- Activity
Repeat all the records, precisely as given.

- Given entries

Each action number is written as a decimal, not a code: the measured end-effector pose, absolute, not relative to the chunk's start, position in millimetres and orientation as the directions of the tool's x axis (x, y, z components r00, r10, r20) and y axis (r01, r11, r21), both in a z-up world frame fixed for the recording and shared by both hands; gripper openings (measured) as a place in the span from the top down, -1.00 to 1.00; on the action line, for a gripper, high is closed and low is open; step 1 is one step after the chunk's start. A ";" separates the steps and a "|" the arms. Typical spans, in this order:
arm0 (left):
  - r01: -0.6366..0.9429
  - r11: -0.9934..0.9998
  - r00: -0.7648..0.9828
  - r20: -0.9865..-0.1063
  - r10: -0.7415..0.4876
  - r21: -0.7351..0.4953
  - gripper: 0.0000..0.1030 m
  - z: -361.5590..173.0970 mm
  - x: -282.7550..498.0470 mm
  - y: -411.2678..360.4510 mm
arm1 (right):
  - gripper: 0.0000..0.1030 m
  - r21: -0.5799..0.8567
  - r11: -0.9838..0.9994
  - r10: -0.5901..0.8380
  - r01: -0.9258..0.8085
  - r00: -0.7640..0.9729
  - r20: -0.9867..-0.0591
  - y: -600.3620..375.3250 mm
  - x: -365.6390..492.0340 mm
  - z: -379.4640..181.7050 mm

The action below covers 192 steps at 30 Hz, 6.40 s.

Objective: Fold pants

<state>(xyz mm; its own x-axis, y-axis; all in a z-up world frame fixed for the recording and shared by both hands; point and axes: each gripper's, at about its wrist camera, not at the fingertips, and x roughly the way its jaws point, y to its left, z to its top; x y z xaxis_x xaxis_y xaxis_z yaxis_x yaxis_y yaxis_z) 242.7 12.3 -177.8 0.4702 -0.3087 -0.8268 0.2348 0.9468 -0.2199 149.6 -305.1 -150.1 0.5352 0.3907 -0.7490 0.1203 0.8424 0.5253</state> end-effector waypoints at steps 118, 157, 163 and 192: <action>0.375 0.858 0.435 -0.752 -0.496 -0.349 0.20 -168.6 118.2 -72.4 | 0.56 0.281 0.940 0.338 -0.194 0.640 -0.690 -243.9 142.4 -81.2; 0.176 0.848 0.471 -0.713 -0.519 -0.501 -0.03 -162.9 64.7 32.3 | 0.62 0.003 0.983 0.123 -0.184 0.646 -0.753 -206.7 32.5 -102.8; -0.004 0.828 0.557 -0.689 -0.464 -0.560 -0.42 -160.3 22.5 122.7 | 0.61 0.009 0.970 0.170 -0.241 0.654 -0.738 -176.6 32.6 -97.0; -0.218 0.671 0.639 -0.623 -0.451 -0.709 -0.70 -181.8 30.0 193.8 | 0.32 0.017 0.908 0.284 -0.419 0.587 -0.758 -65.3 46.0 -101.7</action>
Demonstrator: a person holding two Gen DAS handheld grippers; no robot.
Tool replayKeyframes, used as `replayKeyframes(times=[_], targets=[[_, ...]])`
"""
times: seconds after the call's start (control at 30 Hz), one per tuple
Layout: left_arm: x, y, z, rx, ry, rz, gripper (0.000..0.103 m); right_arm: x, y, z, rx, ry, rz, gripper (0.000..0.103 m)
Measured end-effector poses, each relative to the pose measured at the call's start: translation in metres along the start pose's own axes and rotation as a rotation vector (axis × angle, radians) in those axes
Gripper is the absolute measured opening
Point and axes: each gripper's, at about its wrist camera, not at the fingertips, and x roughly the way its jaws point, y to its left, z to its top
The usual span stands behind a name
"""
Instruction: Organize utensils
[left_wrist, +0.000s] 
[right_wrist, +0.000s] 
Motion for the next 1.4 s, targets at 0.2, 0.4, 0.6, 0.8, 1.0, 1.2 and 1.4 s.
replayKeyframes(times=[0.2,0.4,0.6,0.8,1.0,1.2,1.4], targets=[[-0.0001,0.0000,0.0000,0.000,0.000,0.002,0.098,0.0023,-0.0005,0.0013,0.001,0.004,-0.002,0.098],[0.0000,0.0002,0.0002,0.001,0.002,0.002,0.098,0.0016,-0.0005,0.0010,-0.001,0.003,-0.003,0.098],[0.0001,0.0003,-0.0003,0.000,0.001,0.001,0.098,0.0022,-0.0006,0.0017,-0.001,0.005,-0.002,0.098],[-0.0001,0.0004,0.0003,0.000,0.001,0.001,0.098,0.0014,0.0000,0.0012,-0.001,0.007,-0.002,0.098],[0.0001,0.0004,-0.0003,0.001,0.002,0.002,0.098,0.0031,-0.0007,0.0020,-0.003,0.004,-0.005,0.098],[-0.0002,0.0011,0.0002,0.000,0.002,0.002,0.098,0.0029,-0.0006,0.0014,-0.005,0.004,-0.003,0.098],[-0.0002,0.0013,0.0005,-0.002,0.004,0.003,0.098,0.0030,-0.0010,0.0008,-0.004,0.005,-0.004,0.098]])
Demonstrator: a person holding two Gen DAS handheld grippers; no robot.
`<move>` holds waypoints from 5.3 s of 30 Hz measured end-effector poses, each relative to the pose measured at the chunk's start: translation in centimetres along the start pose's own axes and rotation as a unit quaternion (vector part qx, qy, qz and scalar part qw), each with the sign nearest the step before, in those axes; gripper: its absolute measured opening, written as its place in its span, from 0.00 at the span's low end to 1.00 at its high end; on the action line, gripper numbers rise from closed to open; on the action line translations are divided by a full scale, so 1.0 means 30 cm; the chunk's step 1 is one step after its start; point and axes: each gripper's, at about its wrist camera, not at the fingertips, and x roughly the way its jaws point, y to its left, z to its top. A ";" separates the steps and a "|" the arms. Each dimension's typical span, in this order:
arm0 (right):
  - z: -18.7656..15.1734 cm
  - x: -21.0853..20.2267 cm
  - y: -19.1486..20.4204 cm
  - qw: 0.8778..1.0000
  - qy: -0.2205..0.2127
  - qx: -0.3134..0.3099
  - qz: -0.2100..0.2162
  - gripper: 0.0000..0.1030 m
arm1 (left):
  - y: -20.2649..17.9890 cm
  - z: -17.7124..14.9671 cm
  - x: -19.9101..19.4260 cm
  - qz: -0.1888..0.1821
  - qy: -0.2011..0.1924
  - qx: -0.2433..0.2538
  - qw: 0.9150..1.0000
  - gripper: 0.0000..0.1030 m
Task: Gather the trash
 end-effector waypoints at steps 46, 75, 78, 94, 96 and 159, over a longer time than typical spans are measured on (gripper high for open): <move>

- Response box
Each action number is written as a decimal, not a code: the measured end-effector pose, absolute, not relative to the chunk's start, position in millimetres and orientation as the directions of the tool's x axis (x, y, z components r00, r10, r20) and y axis (r01, r11, r21), both in a z-up world frame fixed for the recording and shared by both hands; gripper openings (measured) as a place in the span from the top down, -1.00 to 1.00; on the action line, for a gripper, high is closed and low is open; step 1 is one step after the chunk's start. A ";" separates the steps and a "|" the arms. Typical spans, in this order:
arm0 (left):
  - r01: -0.6366..0.9429
  - r11: -0.9934..0.9998
  - r00: -0.7648..0.9828
  - r20: -0.9865..-0.1063
  - r10: -0.7415..0.4876
  - r21: -0.7351..0.4953
  - gripper: 0.0000..0.1030 m
  - z: -361.5590..173.0970 mm
  - x: -282.7550..498.0470 mm
  - y: -411.2678..360.4510 mm
arm1 (right):
  - gripper: 0.0000..0.1030 m
  - r21: -0.5799..0.8567
  - r11: -0.9838..0.9994
  - r10: -0.5901..0.8380
  - r01: -0.9258..0.8085
  - r00: -0.7640..0.9729
  - r20: -0.9867..-0.0591
  - y: -600.3620..375.3250 mm
  - x: -365.6390..492.0340 mm
  - z: -379.4640..181.7050 mm

The action below covers 192 steps at 30 Hz, 6.40 s.

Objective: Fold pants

<state>(xyz mm; its own x-axis, y-axis; all in a z-up world frame fixed for the recording and shared by both hands; point and axes: each gripper's, at about its wrist camera, not at the fingertips, and x roughly the way its jaws point, y to its left, z to its top; x y z xaxis_x xaxis_y xaxis_z yaxis_x yaxis_y yaxis_z) 242.7 12.3 -177.8 0.4702 -0.3087 -0.8268 0.2348 0.9468 -0.2199 149.6 -305.1 -150.1 0.5352 0.3907 -0.7490 0.1203 0.8424 0.5253</state> end-effector waypoints at steps 118, 157, 163 and 192: <action>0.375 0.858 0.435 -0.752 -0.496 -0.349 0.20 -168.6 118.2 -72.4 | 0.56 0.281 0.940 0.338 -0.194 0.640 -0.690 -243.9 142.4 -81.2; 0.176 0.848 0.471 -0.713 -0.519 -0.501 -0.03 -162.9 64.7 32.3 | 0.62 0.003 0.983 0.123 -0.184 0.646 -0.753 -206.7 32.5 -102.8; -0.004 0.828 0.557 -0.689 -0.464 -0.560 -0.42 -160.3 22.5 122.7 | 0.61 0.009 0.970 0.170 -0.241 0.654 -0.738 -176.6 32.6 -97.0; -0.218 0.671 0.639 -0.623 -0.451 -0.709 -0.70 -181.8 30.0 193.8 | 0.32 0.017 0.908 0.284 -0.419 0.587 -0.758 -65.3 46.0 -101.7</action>
Demonstrator: a person holding two Gen DAS handheld grippers; no robot.
Tool replayKeyframes, used as `replayKeyframes(times=[_], targets=[[_, ...]])`
"""
times: seconds after the call's start (control at 30 Hz), one per tuple
Layout: left_arm: x, y, z, rx, ry, rz, gripper (0.000..0.103 m); right_arm: x, y, z, rx, ry, rz, gripper (0.000..0.103 m)
Measured end-effector poses, each relative to the pose measured at the call's start: translation in metres along the start pose's own axes and rotation as a rotation vector (axis × angle, radians) in those axes
Gripper is the absolute measured opening
Point and axes: each gripper's, at about its wrist camera, not at the fingertips, and x roughly the way its jaws point, y to its left, z to its top
The usual span stands behind a name
"""
Instruction: Organize utensils
[left_wrist, +0.000s] 
[right_wrist, +0.000s] 
Motion for the next 1.4 s, targets at 0.2, 0.4, 0.6, 0.8, 1.0, 1.2 and 1.4 s.
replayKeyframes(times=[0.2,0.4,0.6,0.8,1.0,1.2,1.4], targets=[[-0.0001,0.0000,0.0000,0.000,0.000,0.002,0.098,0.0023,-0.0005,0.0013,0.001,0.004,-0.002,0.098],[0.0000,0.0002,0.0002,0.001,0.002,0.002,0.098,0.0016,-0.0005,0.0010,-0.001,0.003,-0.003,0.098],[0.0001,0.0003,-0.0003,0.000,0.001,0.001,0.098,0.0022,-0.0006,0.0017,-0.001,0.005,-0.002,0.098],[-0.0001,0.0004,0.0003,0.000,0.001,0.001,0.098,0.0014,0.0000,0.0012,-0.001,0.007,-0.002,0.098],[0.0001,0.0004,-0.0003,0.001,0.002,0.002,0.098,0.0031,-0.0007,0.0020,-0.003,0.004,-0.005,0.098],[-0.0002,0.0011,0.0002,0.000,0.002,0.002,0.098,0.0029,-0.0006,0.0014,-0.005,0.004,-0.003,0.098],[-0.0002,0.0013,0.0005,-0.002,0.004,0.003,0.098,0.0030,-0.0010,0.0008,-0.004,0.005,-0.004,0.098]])
Demonstrator: a person holding two Gen DAS handheld grippers; no robot.
`<move>` holds waypoints from 5.3 s of 30 Hz measured end-effector poses, each relative to the pose measured at the chunk's start: translation in centimetres along the start pose's own axes and rotation as a unit quaternion (vector part qx, qy, qz and scalar part qw), each with the sign nearest the step before, in those axes; gripper: its absolute measured opening, written as its place in its span, from 0.00 at the span's low end to 1.00 at its high end; on the action line, gripper numbers rise from closed to open; on the action line translations are divided by a full scale, so 1.0 means 30 cm; the chunk's step 1 is one step after its start; point and axes: each gripper's, at about its wrist camera, not at the fingertips, and x roughly the way its jaws point, y to its left, z to its top. A ";" separates the steps and a "|" the arms. Each dimension's typical span, in this order:
arm0 (right):
  - z: -18.7656..15.1734 cm
  - x: -21.0853..20.2267 cm
  - y: -19.1486..20.4204 cm
  - qw: 0.8778..1.0000
  - qy: -0.2205..0.2127
  - qx: -0.3134..0.3099
  - qz: -0.2100..0.2162
  - gripper: 0.0000..0.1030 m
arm1 (left):
  - y: -20.2649..17.9890 cm
  - z: -17.7124..14.9671 cm
  - x: -19.9101..19.4260 cm
  - qz: -0.1888..0.1821
  - qy: -0.2011..0.1924
  - qx: -0.2433..0.2538
  - qw: 0.9150..1.0000
  - gripper: 0.0000..0.1030 m
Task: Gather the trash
 end-effector waypoints at steps 46, 75, 78, 94, 96 and 159, over a longer time than typical spans are measured on (gripper high for open): <move>

The requested output is now complete.